**WHAT YOU WILL DO:** Retype the data exactly, from its first line to the line containing "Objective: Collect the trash", including both, and skip any picture.

**GIVEN DATA:**
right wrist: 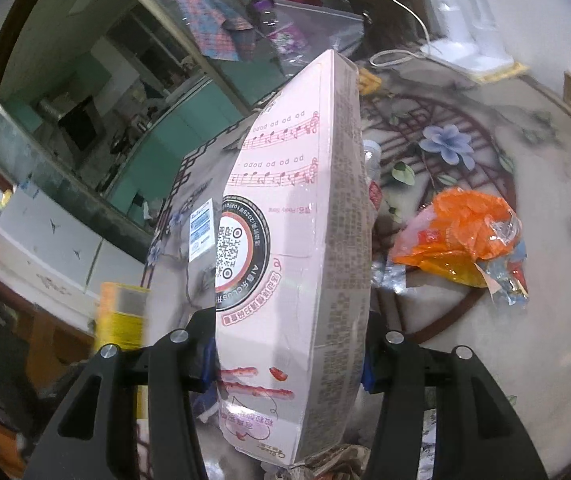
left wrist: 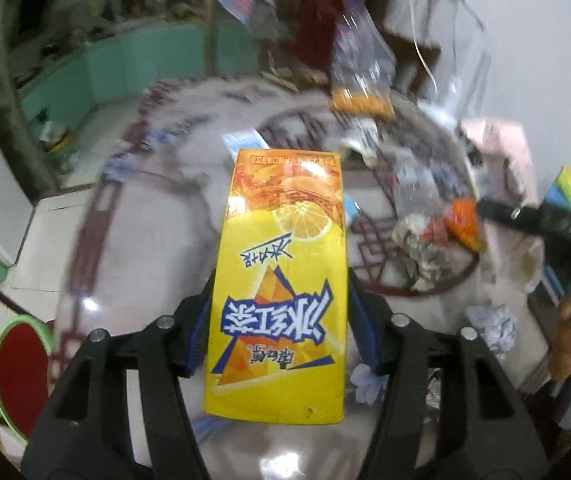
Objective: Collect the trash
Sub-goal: 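Grasp the pink carton with the right tool while the left tool grasps the yellow iced-tea carton, then lift both held cartons off the table toward the red bucket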
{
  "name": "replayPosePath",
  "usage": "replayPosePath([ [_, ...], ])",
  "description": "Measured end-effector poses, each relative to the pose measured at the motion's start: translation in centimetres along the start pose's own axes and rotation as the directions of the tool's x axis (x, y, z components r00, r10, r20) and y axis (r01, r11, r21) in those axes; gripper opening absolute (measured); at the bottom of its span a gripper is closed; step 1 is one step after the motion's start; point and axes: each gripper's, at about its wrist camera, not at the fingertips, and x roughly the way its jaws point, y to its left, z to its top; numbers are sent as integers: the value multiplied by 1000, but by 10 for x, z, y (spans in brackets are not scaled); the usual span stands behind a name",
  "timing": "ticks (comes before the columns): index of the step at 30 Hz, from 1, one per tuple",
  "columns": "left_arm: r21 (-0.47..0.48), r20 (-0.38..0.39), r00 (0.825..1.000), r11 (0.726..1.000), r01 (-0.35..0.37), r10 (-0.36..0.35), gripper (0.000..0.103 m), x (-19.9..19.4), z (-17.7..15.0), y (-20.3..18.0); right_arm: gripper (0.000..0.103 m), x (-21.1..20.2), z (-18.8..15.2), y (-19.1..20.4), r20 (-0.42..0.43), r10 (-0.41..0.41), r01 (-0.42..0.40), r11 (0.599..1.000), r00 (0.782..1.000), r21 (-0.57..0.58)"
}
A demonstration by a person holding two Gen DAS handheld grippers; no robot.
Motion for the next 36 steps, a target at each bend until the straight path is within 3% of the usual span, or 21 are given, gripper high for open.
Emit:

**RESPONSE BELOW:**
right wrist: 
left wrist: 
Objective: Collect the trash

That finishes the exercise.